The first thing I did this afternoon was to invite my pals Jenn & Mandy for dinner.  To make this all mousse-making and terrine-building happen in a timely fashion, I’d need the added inspiration that inviting good friends over always brings to a task.

The second task, pictured above, was to shell a half cup of pumpkin seeds, since the local store doesn’t carry the already shelled kind! It was worth it as the crackers turned out wonderfully: crispy, nutty, and particularly nice with the chicken liver mousse, along with either a bit of cornichon or a bite of pruneaux à l’Armagnac.

In between mousse and terrine making, I baked a really good baguette, as well as the crackers.

Home-made hazelnut & pumpkinseed crackers just out of the oven

Home-made hazelnut & pumpkinseed crackers just out of the oven

Then I started on the three-fish seafood terrine.  First I blitzed each of the three main ingredients: the salmon, the shrimp, and the cod.
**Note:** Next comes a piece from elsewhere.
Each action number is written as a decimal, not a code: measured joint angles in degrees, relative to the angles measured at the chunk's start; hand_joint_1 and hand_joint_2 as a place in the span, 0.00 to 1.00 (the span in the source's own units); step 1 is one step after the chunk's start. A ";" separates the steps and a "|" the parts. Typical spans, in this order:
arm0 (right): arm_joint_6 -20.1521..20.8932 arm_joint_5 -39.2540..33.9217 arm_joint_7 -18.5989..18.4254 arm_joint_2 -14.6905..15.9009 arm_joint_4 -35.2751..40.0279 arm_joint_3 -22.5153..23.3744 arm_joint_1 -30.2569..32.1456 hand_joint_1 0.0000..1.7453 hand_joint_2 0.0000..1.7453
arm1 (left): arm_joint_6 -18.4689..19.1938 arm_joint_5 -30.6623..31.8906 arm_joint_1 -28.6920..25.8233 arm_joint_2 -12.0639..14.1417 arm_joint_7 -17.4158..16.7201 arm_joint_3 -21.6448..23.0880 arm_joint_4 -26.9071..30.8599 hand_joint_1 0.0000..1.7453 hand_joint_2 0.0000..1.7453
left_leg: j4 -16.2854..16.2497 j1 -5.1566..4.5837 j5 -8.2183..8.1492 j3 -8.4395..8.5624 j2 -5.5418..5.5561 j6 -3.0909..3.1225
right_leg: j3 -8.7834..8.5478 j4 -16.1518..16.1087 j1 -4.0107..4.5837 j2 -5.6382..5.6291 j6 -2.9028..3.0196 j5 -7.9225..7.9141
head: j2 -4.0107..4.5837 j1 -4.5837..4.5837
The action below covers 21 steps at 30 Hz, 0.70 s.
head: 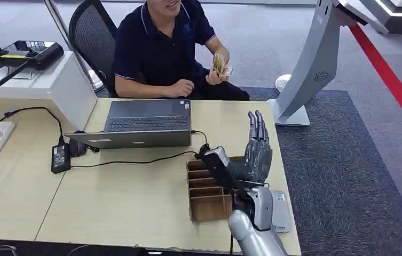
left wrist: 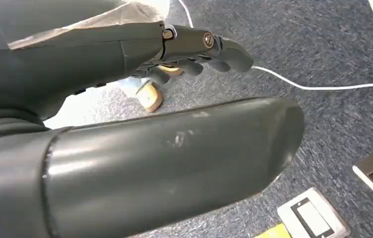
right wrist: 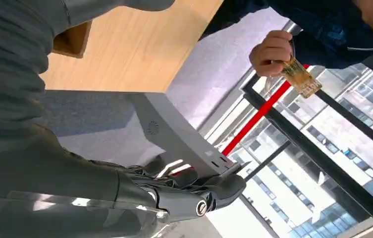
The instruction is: Pass the card to the sensor for recognition and then transmit it.
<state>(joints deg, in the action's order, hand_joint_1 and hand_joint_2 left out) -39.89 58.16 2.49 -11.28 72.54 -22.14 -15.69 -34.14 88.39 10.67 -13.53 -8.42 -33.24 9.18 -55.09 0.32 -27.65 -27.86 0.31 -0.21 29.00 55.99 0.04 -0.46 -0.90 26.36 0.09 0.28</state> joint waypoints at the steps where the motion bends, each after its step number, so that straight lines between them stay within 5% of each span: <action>1: 0.00 -0.04 -0.76 0.31 0.39 -0.48 0.05 0.00 1.00 | -0.07 -0.15 -0.02 0.00 0.00 0.00 0.00 0.00 0.00 | 0.00 0.00 0.00 0.00 0.00 0.00 | 0.00 0.00 0.00 0.00 0.00 0.00 | 0.00 0.00; 9: 0.00 -0.13 -10.40 5.10 3.52 -6.87 -0.23 0.00 1.00 | -0.20 -0.96 -0.10 0.15 0.24 -0.05 0.00 0.00 0.00 | 0.00 0.00 0.00 0.00 0.00 0.00 | 0.00 0.00 0.00 0.00 0.00 0.00 | 0.00 -0.02; 15: 0.24 -0.50 -14.20 9.86 5.33 -12.31 -1.50 0.00 1.00 | -0.26 -1.33 -0.05 0.26 0.50 -0.05 0.00 0.00 0.00 | 0.00 0.00 0.00 0.00 0.01 0.00 | 0.00 0.00 0.00 -0.01 0.00 0.00 | 0.00 0.00; 21: 4.90 0.42 -16.78 14.56 7.72 -16.18 -3.32 0.00 1.00 | -0.24 -1.33 0.02 0.46 1.16 -0.07 0.00 0.00 0.00 | 0.00 -0.01 0.00 0.00 0.01 0.00 | 0.00 -0.01 -0.01 -0.01 0.00 0.00 | 0.00 0.00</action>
<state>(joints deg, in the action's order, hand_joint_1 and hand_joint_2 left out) -34.99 58.58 -14.30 3.28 80.26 -38.32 -19.01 -34.38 87.06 10.69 -13.07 -7.26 -33.31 9.18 -55.09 0.31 -27.65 -27.87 0.32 -0.21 29.00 55.98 0.03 -0.47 -0.90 26.36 0.09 0.28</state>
To the cod I added a bunch of parsley, and each one was blitzed for anywhere fro 3 to 4 minutes, and the salmon and shrimp each became smooth and pasty, but the cod never did break down as smoothly, perhaps because it was a piece of previously frozen fish?

Blitzing the salmon

Blitzing the salmon

Here are each of the seafoods after being blitzed, and with the addition of salt, white pepper, and part of the whipping cream:

The three bowls of blized fish/seafood puree

The three bowls of blized fish/seafood puree

Then the other half of the cream was whisked until just before it could form peaks, and this was added to the fish purees as well. Each was layered into a well-buttered loaf pan, covered with tin-foil, placed in a bain-marie, and then into a 300° oven for approximately 55 minutes.

Finally I tackled the little pots de chicken liver. As I mentioned above, I followed Mrs. Wheelbarrow’s recipe, and it was both straightforward to make and delicious.  I started by frying the livers and then the apples in butter.
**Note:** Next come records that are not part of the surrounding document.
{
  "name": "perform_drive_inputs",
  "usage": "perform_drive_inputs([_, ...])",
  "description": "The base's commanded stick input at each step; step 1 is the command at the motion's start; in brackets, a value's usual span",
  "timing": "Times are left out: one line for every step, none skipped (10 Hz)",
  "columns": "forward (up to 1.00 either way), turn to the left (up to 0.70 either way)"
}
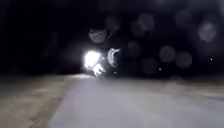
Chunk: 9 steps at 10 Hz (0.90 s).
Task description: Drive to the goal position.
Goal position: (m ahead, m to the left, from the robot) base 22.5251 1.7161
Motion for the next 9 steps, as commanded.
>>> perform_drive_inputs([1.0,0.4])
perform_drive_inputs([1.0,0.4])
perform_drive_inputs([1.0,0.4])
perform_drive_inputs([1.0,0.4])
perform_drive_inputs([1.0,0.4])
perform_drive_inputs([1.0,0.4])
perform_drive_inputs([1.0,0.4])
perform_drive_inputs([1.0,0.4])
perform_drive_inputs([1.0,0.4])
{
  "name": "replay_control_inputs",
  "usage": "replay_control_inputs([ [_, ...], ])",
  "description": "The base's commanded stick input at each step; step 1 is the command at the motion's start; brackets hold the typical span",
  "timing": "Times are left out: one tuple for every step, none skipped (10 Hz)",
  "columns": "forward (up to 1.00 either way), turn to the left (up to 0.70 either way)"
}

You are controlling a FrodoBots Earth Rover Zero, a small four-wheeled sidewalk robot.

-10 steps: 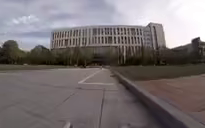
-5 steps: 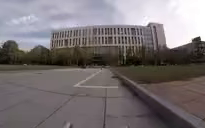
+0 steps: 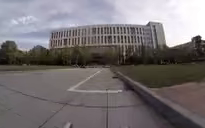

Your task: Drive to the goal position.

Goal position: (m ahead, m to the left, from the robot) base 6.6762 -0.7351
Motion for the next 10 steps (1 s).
replay_control_inputs([
  [1.0,-0.18],
  [1.0,-0.31],
  [1.0,-0.32],
  [1.0,-0.32],
  [1.0,-0.06],
  [1.0,0.0],
  [1.0,0.0],
  [1.0,0.0],
  [1.0,0.0],
  [1.0,0.0],
])
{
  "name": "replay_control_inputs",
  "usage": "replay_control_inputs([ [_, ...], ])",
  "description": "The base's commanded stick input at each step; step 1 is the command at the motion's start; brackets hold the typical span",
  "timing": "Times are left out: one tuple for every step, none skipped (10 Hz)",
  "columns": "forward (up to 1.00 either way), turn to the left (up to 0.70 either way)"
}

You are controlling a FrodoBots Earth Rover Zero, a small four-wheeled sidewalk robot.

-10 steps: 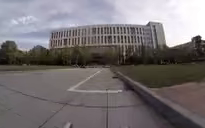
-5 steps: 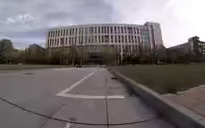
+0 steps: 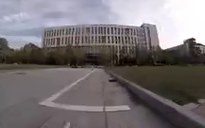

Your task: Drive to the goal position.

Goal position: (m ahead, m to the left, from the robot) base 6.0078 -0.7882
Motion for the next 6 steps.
replay_control_inputs([
  [1.0,0.0],
  [1.0,0.0],
  [1.0,0.0],
  [1.0,0.0],
  [1.0,0.05],
  [1.0,0.18],
])
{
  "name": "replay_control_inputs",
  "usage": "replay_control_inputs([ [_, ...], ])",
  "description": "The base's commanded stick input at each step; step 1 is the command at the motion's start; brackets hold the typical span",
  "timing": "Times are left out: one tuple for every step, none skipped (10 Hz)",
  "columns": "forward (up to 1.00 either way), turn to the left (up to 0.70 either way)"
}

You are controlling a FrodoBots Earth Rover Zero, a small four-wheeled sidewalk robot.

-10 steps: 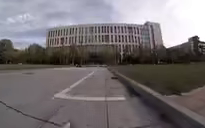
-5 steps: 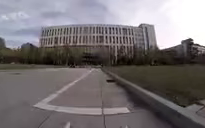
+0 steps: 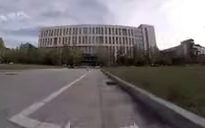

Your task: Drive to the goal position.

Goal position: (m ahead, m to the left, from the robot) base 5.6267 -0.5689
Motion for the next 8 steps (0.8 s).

Chicken livers patted dry and fried in butter with chopped apple

Chicken livers patted dry and fried in butter with chopped apple

I continued to follow Mrs. Wheelbarrow’s recipe, adding spices and seasoning to the mousse, a bit of Armagnac, along with gelatine and lots of sweet cream butter. I decided to chill and ultimately serve these in little ramekins. Next time I might try to unmold them from a fancy form, but today it was ramekins.

My friends arrived just after the seafood terrine went in the oven, and when I checked the little pots of chicken liver mousse, they were firmed up!  We took are first taste and agreed it was a very smooth and yummy liver mousse, and good with both the prunes and the cornichons.
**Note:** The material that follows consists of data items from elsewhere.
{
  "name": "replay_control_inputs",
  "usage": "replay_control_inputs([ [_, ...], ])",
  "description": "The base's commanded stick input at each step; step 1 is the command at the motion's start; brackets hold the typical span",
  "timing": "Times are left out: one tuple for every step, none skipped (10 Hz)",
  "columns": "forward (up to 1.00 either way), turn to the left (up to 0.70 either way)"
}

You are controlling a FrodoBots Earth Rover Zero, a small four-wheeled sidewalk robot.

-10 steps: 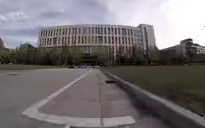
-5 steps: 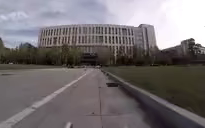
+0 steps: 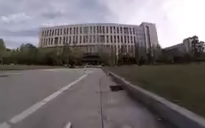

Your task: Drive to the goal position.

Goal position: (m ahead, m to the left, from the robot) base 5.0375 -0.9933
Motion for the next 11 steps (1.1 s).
replay_control_inputs([
  [1.0,0.0],
  [1.0,0.0],
  [1.0,0.0],
  [1.0,0.0],
  [1.0,0.0],
  [1.0,0.0],
  [1.0,0.0],
  [1.0,0.0],
  [1.0,0.0],
  [1.0,0.0],
  [1.0,0.0],
])
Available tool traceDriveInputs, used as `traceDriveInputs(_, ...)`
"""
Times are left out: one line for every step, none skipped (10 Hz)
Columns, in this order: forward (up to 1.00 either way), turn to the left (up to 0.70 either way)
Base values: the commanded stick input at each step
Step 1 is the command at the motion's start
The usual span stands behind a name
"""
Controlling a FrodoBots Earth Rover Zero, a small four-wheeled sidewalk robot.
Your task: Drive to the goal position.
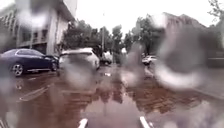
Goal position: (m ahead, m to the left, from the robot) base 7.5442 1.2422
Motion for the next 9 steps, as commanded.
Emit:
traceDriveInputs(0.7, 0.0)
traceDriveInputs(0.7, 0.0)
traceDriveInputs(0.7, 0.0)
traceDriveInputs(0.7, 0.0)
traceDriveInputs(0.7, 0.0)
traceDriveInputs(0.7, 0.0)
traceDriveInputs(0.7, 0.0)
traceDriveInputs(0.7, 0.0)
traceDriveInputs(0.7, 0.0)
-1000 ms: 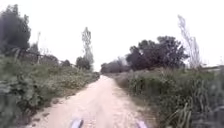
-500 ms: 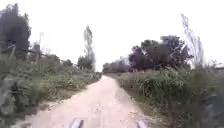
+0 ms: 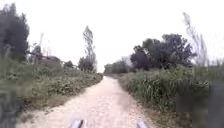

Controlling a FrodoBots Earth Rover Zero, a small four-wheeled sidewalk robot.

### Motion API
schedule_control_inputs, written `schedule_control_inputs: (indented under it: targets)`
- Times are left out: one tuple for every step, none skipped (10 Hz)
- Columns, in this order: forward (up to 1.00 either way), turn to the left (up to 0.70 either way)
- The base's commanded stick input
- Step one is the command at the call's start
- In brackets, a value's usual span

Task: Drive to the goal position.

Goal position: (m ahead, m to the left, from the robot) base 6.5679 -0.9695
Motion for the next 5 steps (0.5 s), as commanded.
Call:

Dinner of chicken liver mousse, cornichons, prunes in Armagnac, with a freshly baked baguette and home-made crackers

Dinner of chicken liver mousse, cornichons, prunes in Armagnac, with a freshly baked baguette and home-made crackers

Soon after, the seafood terrine came out of the oven, and we decided to taste some warm. It tastes excellent, and the texture was really superb and light, but it didn’t hold together well at all. I need to work on my seafood terrine technique!

My three-fish seafood terrine didn't hold together well but tasted fantastic

My three-fish seafood terrine didn't hold together well but tasted fantastic

I just had a second slice, cooled somewhat, and it still doesn’t adhere together, but holy moly it’s tasty! I really want to try this again, and get it right.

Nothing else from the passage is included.